Liebenwalder Kirche wird bald fertig eingedeckt / Noch Fotos gesucht

NICOLE PETERS

LIEBENWALDE Ende März werden die Bauarbeiten an der Hülle der Liebenwalder Kirche fortgesetzt, und Pfarrer Volkmar Gartenschläger ist zuversichtlich, dass sie bis Ende des Jahres fertig gestellt sein werden. "Der nächste Weihnachtsgottesdienst findet bestimmt in der Kirche statt", sagte er in Anspielung auf den Gottesdienst unter freiem Himmel zu Weihnachten 2006. Nur werde die Kirche innen nicht genauso instand gesetzt sein, zumal die Bauarbeiten auch im Innenraum ihre Spuren hinterlassen haben (MAZ berichtete).

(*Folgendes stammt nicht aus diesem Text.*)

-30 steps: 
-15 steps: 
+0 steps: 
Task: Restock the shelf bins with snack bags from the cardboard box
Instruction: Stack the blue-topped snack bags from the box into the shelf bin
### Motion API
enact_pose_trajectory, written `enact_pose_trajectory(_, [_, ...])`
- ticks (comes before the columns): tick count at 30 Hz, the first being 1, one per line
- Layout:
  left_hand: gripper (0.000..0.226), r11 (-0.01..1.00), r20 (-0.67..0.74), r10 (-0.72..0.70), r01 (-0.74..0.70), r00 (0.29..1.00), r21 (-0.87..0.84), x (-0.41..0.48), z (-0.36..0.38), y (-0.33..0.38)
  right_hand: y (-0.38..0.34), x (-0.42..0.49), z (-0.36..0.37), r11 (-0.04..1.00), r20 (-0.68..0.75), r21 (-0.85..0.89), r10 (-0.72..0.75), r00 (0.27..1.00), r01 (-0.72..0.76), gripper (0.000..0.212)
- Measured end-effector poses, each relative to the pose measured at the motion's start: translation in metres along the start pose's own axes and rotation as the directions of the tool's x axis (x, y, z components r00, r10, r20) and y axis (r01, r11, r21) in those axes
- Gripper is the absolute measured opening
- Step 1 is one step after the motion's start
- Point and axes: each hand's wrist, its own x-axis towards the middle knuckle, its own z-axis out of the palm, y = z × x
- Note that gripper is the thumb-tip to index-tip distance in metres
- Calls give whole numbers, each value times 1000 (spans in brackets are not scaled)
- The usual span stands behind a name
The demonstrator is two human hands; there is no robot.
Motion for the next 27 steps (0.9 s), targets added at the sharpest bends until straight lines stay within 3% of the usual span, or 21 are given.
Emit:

Nach den Dachdeckerarbeiten soll eine Regenrinne montiert werden. Nach anfänglicher Ablehnung hatten die Untere Denkmalschutzbehörde und das Landesamt für Denkmalpflege diese Ergänzung am Bau Ende 2005 schließlich genehmigt, weil offensichtlich geworden war, dass das Mauerwerk durch Regen belastet worden ist. "Man konnte regelrecht sehen, wie die Feuchtigkeit ins Mauerwerk eingedrungen ist", sagte Pfarrer Gartenschläger. Der durchnässte Putz sei mittlerweile abgeklopft worden und werde wohl nicht nur außen, sondern auch in der Kirche erneuert. Auch Stuckelemente am Gesims und an der Fassade sollen ausgebessert werden sowie Fenster und Türen.

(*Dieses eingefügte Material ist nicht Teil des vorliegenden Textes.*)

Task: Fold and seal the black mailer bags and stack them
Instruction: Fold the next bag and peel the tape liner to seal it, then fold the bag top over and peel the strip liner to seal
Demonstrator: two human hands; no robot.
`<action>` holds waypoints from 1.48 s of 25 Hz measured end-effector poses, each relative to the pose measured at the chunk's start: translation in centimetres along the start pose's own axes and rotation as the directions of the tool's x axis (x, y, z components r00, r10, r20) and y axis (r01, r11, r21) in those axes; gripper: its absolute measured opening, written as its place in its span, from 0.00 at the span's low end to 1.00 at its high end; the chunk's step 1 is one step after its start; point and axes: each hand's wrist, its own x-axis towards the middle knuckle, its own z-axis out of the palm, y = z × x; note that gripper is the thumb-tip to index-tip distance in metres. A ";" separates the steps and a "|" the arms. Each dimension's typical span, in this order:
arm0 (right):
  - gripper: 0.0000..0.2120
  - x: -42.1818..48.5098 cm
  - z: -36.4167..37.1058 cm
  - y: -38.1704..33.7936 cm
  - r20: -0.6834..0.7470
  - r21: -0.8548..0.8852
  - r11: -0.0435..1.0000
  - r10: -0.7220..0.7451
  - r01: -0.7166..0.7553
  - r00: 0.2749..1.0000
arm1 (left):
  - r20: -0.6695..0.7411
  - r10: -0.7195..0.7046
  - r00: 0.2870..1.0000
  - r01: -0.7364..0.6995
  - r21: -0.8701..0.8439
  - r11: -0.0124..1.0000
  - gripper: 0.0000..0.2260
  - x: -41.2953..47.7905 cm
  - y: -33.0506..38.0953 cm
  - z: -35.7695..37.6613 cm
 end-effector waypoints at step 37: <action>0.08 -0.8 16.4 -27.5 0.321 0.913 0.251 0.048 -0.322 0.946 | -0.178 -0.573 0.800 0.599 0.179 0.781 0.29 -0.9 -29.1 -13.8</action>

Darüber hinaus ist aber weiterhin offen, wie es mit der Innenraumsanierung im kommenden Jahr weiter gehen wird, zumal dafür keine Fördermittel von Land, Stadt oder Kirche zu erwarten sind. Weiterhin sucht die Gemeinde alte Bilder vom Inneren der Kirche, um das historische Vorbild in die Pläne zur Neugestaltung einzubeziehen. "Ich bin überzeugt, dass noch was da ist", so der Pfarrer. Allerdings habe er bislang noch keine Bilder bekommen.

Um die Sanierung weiter voranzutreiben, werde wichtig, "die Menschen reinzuziehen, abseits von dem, was ohnehin unsere Aufgabe ist", sagte Gartenschläger. Der Tag des offenen Denkmals am 9. September dieses Jahres werde eine Gelegenheit hierzu sein. S.H.